▶ _Data for review_:
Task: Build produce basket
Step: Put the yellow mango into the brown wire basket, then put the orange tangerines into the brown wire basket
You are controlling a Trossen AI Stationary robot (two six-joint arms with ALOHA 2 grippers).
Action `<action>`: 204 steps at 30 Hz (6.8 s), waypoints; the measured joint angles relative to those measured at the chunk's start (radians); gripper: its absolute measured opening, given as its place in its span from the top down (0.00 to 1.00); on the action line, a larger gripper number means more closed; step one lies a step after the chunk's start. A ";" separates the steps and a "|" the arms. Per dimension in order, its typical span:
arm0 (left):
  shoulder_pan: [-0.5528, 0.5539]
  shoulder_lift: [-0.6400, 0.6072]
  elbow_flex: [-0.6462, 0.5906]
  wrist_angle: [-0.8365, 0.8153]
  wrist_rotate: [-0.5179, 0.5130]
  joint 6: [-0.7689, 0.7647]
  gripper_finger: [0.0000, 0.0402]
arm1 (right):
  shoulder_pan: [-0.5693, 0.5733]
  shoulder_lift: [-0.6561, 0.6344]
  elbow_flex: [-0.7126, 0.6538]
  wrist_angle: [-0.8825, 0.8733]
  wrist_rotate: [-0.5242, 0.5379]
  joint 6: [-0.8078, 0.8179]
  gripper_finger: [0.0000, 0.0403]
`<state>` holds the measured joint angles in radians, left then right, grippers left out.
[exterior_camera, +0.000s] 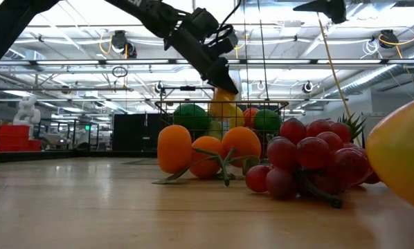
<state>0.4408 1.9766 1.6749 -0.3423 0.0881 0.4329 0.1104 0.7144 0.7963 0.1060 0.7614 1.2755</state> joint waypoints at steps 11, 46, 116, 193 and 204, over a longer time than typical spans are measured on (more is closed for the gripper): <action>-0.005 -0.037 0.000 -0.030 -0.115 0.001 0.05 | 0.005 0.077 0.000 0.119 -0.086 -0.015 0.02; -0.754 -0.243 0.001 -0.379 -0.357 -0.876 0.40 | 0.006 -0.053 0.000 -0.024 -0.538 -0.324 0.02; -0.810 0.226 -0.003 -0.410 -0.239 -2.198 0.48 | 0.009 -0.082 0.000 -0.073 -0.946 -0.134 0.02; -0.327 -0.595 -0.001 -0.542 -0.276 -0.371 0.97 | 0.008 0.091 0.000 -0.043 -0.578 -0.468 0.11; -0.285 -0.635 -0.001 -0.466 -0.186 -0.067 0.98 | -0.020 0.156 0.000 0.105 -0.572 -0.742 0.43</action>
<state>0.1562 1.3415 1.6737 -0.8082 -0.0978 0.3663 0.0904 0.8703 0.7967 0.2113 0.1894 0.5334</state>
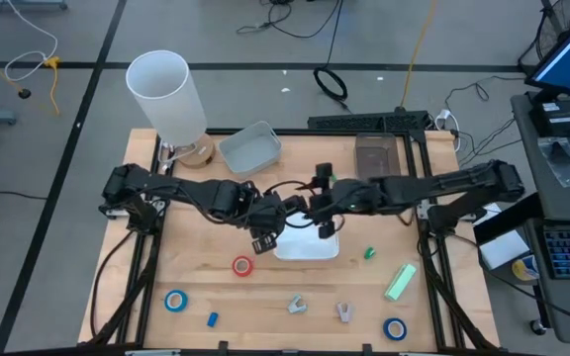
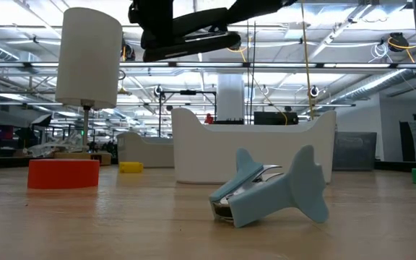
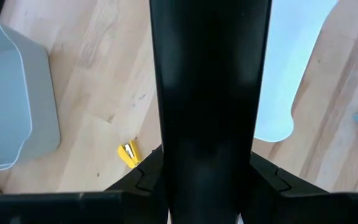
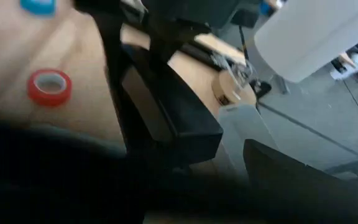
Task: Pick and place Stapler, Stapler remover, tape
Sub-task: Put the black stapler into the black bin
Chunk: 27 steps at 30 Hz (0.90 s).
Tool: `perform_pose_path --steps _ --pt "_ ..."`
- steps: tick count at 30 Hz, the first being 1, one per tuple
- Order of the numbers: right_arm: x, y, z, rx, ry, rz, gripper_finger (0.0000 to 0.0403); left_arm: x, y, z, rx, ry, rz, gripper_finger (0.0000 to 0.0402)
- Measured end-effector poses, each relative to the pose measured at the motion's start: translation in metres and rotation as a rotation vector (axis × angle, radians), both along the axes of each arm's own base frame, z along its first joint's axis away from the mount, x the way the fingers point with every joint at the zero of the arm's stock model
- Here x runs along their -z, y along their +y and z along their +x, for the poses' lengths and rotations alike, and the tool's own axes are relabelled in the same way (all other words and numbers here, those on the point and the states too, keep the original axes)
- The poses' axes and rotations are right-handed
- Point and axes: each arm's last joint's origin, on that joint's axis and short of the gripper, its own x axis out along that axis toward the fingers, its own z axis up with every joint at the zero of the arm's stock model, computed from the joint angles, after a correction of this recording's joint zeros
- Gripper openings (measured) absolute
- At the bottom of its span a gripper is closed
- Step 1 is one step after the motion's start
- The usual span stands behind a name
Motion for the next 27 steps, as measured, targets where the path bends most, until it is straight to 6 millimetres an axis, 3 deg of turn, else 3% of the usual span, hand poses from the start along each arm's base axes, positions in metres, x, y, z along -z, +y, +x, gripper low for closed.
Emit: perform_pose_path --steps 8,27 --pt "-0.006 -0.001 0.023 -0.031 0.102 -0.078 0.024 0.0 0.003 0.0 -0.004 0.0 0.003 0.0134" --pt "-0.005 -0.015 0.021 -0.006 0.152 -0.051 0.024 0.02 0.024 0.011 0.002 0.033 0.027 0.0134"
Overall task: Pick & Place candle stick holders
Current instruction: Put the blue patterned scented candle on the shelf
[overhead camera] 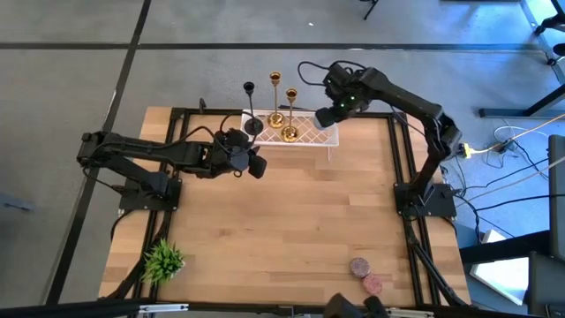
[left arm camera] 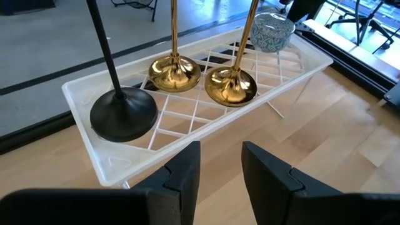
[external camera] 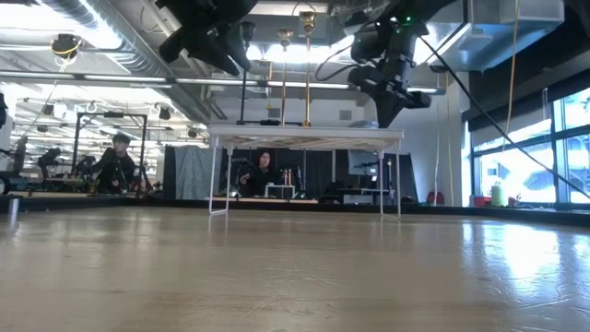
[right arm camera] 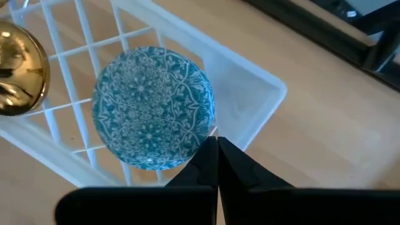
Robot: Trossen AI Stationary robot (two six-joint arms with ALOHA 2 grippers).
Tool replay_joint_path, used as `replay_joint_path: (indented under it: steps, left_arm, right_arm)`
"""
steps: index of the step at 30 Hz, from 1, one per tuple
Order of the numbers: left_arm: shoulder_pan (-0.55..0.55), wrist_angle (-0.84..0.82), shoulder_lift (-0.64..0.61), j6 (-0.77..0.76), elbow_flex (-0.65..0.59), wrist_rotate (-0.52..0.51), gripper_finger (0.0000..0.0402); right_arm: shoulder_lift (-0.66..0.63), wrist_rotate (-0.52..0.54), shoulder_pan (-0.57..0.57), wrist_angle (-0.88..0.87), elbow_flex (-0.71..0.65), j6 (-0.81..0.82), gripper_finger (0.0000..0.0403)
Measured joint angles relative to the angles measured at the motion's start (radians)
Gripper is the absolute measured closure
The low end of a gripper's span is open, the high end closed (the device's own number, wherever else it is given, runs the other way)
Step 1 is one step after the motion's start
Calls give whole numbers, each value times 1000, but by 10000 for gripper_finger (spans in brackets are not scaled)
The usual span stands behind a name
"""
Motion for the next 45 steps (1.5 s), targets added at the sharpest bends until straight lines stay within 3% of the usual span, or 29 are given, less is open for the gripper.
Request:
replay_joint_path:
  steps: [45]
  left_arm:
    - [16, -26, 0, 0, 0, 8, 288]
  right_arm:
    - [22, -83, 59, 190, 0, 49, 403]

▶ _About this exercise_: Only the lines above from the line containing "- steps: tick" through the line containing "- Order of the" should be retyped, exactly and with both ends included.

▶ _Solution for this task_:
- steps: tick count at 30 Hz, the first being 1, one per tuple
- Order of the numbers: right_arm: x, y, z, rx, ry, rz, gripper_finger (0.0000 to 0.0403); left_arm: x, y, z, rx, ry, rz, gripper_finger (0.0000 to 0.0402)

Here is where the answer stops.